Beneath this instruction is a listing. Transcribe from it only the stretch from the line with "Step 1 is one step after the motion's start" through the line with "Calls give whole", both end lines included, exactly as written.

########

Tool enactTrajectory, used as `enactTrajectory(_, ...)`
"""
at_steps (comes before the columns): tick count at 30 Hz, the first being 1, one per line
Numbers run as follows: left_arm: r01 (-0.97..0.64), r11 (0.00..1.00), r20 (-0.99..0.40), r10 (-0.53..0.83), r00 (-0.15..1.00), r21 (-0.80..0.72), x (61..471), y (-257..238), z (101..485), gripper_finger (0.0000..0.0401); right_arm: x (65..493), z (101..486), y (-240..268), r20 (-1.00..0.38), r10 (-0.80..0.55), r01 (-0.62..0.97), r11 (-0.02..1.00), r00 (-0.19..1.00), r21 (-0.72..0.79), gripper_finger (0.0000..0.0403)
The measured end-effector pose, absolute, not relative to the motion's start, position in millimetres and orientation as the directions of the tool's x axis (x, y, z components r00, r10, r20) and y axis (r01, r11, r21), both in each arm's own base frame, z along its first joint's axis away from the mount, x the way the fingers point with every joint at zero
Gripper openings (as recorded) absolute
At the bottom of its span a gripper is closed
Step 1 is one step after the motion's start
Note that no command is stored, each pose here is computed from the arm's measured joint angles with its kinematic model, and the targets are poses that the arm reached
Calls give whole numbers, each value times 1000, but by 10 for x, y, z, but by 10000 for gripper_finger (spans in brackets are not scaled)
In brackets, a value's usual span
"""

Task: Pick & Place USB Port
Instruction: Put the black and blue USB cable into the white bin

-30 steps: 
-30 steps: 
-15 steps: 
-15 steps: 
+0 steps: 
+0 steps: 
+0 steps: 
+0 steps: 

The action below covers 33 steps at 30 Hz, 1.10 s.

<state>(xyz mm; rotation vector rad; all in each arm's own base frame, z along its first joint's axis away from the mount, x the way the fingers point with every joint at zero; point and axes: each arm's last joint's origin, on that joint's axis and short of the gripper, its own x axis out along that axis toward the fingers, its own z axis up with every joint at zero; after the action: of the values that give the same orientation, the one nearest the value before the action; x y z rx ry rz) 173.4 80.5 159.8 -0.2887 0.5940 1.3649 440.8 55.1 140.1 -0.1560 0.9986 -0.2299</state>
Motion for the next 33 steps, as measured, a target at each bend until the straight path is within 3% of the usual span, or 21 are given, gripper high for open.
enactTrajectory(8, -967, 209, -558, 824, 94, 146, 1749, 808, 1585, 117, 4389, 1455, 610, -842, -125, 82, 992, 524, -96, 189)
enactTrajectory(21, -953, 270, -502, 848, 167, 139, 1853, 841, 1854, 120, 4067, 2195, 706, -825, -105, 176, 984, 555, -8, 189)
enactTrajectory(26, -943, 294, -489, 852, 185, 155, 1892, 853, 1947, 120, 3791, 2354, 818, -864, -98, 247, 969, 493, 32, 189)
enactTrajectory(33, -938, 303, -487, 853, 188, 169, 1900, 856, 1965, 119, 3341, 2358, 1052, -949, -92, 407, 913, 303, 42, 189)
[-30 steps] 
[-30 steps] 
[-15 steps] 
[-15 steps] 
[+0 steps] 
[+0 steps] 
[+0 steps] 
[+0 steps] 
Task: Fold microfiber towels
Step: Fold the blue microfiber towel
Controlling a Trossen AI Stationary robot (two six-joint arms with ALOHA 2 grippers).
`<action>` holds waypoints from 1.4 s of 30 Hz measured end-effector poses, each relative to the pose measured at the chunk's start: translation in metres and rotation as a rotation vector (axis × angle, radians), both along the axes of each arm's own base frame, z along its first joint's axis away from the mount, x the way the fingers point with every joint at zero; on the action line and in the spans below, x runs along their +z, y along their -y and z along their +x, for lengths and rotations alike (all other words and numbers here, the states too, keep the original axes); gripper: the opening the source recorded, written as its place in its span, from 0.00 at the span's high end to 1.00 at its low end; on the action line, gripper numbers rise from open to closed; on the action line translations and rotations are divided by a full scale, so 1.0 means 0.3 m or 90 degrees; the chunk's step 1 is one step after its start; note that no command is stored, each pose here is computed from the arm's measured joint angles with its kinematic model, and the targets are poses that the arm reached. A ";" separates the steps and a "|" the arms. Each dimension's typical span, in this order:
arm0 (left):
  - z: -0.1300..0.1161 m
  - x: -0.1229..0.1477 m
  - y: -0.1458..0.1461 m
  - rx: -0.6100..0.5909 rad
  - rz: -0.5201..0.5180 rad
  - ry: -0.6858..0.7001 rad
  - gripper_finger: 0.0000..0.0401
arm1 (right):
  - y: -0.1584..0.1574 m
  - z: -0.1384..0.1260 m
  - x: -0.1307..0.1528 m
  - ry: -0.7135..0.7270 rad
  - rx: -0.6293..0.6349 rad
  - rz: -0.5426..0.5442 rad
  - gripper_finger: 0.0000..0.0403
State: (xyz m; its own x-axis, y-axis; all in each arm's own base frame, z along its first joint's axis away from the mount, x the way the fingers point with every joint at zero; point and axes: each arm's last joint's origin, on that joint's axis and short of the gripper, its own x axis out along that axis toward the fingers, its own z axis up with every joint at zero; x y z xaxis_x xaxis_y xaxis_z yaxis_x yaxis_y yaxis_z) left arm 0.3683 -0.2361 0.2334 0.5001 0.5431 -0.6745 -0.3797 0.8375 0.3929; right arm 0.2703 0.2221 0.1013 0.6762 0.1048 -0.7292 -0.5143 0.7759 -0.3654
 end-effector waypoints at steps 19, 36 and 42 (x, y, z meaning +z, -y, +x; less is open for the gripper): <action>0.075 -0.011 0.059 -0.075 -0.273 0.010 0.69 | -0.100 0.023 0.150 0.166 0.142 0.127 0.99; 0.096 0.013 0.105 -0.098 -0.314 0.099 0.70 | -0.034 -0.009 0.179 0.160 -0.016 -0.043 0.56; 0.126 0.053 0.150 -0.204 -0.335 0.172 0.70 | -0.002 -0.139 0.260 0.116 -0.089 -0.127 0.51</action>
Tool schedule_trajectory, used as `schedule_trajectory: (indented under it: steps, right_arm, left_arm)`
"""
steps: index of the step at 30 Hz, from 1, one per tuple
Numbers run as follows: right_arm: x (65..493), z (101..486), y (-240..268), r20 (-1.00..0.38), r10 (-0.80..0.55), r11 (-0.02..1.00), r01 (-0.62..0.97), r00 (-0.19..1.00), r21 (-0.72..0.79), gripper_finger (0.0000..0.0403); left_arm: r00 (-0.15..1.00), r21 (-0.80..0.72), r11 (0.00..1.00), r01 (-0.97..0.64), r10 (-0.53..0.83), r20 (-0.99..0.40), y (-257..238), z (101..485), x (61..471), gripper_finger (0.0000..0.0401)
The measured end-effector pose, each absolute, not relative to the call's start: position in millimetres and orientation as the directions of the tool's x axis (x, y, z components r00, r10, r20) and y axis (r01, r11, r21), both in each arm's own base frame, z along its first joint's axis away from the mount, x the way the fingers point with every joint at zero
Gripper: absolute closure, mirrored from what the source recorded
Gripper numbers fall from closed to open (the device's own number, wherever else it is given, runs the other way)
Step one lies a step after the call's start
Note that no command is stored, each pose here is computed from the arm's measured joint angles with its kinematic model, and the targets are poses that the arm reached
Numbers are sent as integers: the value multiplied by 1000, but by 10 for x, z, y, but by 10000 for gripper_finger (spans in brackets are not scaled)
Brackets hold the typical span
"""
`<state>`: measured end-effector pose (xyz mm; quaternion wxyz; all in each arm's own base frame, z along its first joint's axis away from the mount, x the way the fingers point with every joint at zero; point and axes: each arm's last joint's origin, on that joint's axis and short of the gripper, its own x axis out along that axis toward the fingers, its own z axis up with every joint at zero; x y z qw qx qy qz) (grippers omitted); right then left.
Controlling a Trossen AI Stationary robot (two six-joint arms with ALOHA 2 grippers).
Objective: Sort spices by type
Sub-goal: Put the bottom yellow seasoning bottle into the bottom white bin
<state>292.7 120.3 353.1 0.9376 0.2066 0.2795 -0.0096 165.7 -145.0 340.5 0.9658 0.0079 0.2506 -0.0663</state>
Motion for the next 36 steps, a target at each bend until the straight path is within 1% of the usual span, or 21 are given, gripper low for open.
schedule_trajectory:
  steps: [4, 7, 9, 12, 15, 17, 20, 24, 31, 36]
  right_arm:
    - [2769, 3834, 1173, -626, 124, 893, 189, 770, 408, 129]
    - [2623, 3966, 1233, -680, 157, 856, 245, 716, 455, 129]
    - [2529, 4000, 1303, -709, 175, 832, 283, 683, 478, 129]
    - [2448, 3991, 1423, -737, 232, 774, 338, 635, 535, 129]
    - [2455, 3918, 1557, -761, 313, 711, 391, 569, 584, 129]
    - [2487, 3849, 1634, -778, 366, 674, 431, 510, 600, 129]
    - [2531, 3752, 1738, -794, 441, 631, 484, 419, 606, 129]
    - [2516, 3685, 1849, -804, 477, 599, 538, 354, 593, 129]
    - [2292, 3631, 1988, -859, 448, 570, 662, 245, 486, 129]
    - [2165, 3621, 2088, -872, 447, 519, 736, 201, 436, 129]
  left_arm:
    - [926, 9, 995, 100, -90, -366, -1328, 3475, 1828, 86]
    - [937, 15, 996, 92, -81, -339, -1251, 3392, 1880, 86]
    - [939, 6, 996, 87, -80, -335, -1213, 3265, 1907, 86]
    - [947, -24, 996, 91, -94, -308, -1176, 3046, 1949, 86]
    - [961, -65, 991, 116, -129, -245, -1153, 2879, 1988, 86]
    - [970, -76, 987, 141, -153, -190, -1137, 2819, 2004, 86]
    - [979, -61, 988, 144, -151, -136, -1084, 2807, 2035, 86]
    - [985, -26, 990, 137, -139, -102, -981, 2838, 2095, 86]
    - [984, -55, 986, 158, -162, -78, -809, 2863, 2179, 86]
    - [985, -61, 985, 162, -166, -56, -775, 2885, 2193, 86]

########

Task answer:
Step 1 is one step after the motion's start
Note that no command is stored, each pose here is computed from the arm's measured joint angles with its kinematic model, and the targets are poses that the arm reached
Calls give whole numbers, each value times 1000, but by 10 for x, y, z, but by 10000 for gripper_finger (spans in brackets are not scaled)

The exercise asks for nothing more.